Dans le ksar Abboud, une initiative communautaire redonne vie à une ancienne foggara tarie, symbole d’ingéniosité saharienne et pilier du patrimoine oasien.
Sous le soleil implacable de la région de Timimoun, au cœur du ksar Abboud, une poignée de jeunes bénévoles s’est lancée dans une aventure aussi rude que symbolique : faire revivre la foggara « Edhakira ». Tarie depuis plusieurs années, cette galerie souterraine d’irrigation, véritable chef-d’œuvre d’ingénierie saharienne, avait cessé d’abreuver les palmeraies environnantes, mettant en péril un fragile écosystème oasien et des générations d’agriculture vivrière.
Face à ce constat, une mobilisation collective a vu le jour. Menée dans l’esprit de la « Touiza », l’action a rassemblé des habitants du ksar autour d’un projet porteur d’espoir : réhabiliter l’ouvrage creusé autrefois par leurs ancêtres pour irriguer les terres arides du Gourara. À l’initiative de l’association locale de la foggara « Edhakira », présidée par Ahmed Abdelouafi, les jeunes ont retroussé leurs manches pour libérer les conduits obstrués, offrant à nouveau un passage aux eaux souterraines.
« C’est un patrimoine en danger, un symbole de l’intelligence hydrique saharienne que nous ne pouvions pas laisser mourir », insiste Ahmed Abdelouafi. Ce sont des siècles de savoir-faire que les bénévoles ont voulu préserver, alors que les sécheresses répétées et le désintérêt croissant pour ces systèmes traditionnels les menacent.
Conscients de l’importance écologique et identitaire de la foggara, les membres de l’association ont réuni les agriculteurs locaux, durement touchés par l’assèchement du réseau.
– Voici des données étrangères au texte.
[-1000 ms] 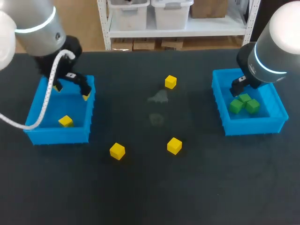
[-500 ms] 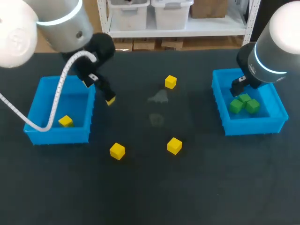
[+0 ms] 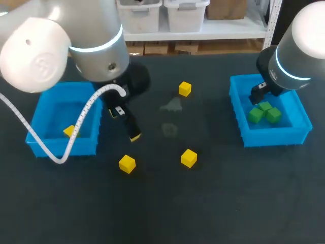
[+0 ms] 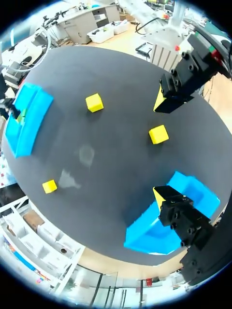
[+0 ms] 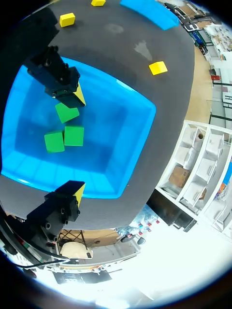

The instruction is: Put the green cubes in the right bin and the yellow cubes in the left bin.

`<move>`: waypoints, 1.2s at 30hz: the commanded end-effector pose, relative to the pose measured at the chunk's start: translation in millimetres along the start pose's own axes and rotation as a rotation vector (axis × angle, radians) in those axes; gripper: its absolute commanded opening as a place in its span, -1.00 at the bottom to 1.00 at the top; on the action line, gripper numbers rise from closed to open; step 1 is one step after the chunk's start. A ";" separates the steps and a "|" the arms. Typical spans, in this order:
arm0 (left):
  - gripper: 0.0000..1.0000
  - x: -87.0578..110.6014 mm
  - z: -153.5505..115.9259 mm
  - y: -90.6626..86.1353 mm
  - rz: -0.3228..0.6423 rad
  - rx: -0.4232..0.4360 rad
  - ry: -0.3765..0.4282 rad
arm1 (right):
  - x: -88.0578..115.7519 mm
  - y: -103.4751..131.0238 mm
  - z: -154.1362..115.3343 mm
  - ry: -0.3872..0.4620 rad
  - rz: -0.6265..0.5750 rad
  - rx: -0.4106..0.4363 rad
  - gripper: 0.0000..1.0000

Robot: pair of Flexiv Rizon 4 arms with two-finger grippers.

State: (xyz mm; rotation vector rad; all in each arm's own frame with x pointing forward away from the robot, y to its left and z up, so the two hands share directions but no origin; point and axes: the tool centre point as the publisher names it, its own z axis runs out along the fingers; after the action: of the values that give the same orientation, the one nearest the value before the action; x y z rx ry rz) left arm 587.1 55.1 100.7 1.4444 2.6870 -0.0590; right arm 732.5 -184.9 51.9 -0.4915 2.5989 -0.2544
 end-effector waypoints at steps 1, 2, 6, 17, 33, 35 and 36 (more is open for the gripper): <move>1.00 1.5 5.4 -8.0 0.009 0.003 -0.002 | 1.2 -0.1 -0.3 -0.004 0.001 0.002 1.00; 1.00 3.2 7.1 -9.8 0.016 0.003 0.001 | 1.2 -0.1 -0.3 -0.004 0.001 0.002 1.00; 1.00 12.6 16.7 -16.3 0.027 0.005 0.027 | 1.2 -0.1 -0.3 -0.004 0.001 0.002 1.00; 1.00 30.4 46.9 -23.7 -0.089 0.006 0.087 | 1.2 -0.1 -0.3 -0.004 0.001 0.002 1.00; 1.00 29.4 88.7 -44.1 -0.181 -0.001 0.135 | 1.2 -0.1 -0.3 -0.004 0.001 0.002 1.00; 1.00 29.3 92.4 -45.0 -0.180 -0.008 0.141 | 1.2 -0.1 -0.3 -0.004 0.001 0.002 1.00; 1.00 29.0 94.5 -44.6 -0.185 -0.016 0.144 | 1.2 -0.1 -0.3 -0.004 0.001 0.002 1.00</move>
State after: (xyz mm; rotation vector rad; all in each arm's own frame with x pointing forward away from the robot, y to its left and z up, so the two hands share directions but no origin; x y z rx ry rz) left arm 535.9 53.5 9.7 1.2397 2.9149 0.0368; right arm 732.5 -184.9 51.9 -0.4916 2.5989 -0.2544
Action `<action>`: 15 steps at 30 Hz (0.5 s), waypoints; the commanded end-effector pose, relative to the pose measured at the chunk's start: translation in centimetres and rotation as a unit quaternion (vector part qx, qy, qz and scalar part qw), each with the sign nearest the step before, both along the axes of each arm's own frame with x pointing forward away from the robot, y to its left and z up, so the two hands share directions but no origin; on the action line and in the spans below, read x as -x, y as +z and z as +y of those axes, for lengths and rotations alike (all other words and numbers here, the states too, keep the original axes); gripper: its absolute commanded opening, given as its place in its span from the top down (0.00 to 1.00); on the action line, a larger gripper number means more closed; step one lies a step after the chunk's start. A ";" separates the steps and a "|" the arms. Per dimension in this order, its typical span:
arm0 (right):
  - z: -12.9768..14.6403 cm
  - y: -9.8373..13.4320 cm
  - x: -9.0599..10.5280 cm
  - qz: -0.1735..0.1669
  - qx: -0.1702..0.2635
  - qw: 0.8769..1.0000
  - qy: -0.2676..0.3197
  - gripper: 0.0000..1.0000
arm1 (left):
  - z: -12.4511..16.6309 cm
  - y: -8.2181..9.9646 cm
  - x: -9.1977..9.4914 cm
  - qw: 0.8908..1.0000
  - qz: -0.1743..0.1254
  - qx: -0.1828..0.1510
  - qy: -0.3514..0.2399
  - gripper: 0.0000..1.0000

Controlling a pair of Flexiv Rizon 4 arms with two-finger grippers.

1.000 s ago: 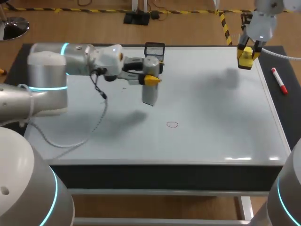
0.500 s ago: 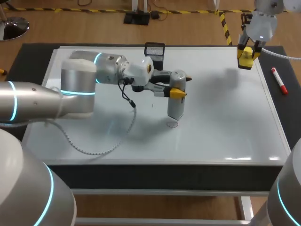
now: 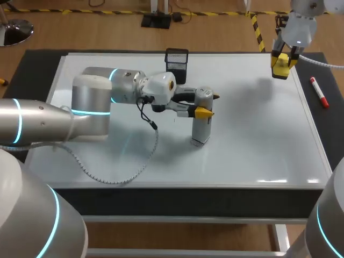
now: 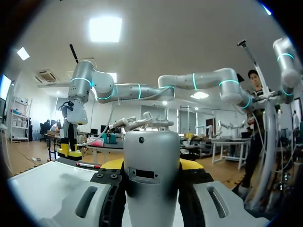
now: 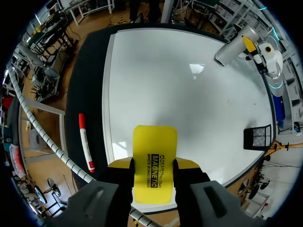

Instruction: Pick up the inspection probe, press it on each red-marked spot on the whiteboard one by one, put down the probe, pick up the eraser, and wipe off all the red marks.

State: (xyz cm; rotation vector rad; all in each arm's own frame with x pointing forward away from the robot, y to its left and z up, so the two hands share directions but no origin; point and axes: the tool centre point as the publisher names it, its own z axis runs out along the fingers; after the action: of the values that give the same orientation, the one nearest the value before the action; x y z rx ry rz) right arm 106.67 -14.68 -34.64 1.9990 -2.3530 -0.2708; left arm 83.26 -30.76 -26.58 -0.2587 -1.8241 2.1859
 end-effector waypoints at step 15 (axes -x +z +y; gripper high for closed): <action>-0.1 0.1 -0.1 0.000 0.001 1.000 0.002 1.00 | 0.5 -1.5 0.3 0.999 -0.002 -0.029 0.014 1.00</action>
State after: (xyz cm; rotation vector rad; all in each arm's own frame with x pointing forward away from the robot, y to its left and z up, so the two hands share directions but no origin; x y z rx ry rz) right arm 106.67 -14.68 -34.63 1.9989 -2.3530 -0.2706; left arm 83.23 -30.51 -28.08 -0.2312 -1.8742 2.1640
Tous se sont accordés sur une priorité : restaurer l’irrigation collective.
Un exemple de travail communautaire
Durant plusieurs jours, le ksar a vibré au rythme de la solidarité. Jeunes et anciens ont uni leurs forces dans une ambiance de travail communautaire. Les hommes s’activaient sous terre à dégager les galeries, pendant que les femmes assuraient la logistique, notamment les repas pour les dizaines de volontaires engagés.
La commune d’Ougrout a soutenu cette dynamique populaire en mettant à disposition des équipements pour faciliter les opérations. Le président de l’Assemblée populaire communale, Daoud Bouguemma, a salué une initiative exemplaire, « modèle de préservation du patrimoine et de développement durable ».
Après une semaine de labeur, la récompense a jailli dans le silence du ksar : l’eau a recommencé à couler. Faible mais continue, elle a suffi à ranimer l’espoir, permettre aux bassins de se remplir, et aux palmiers de reprendre vie.
Plus qu’un geste technique, c’est une identité collective qui s’est ravivée. La foggara n’est pas un simple vestige : elle est, encore aujourd’hui, une promesse de résilience.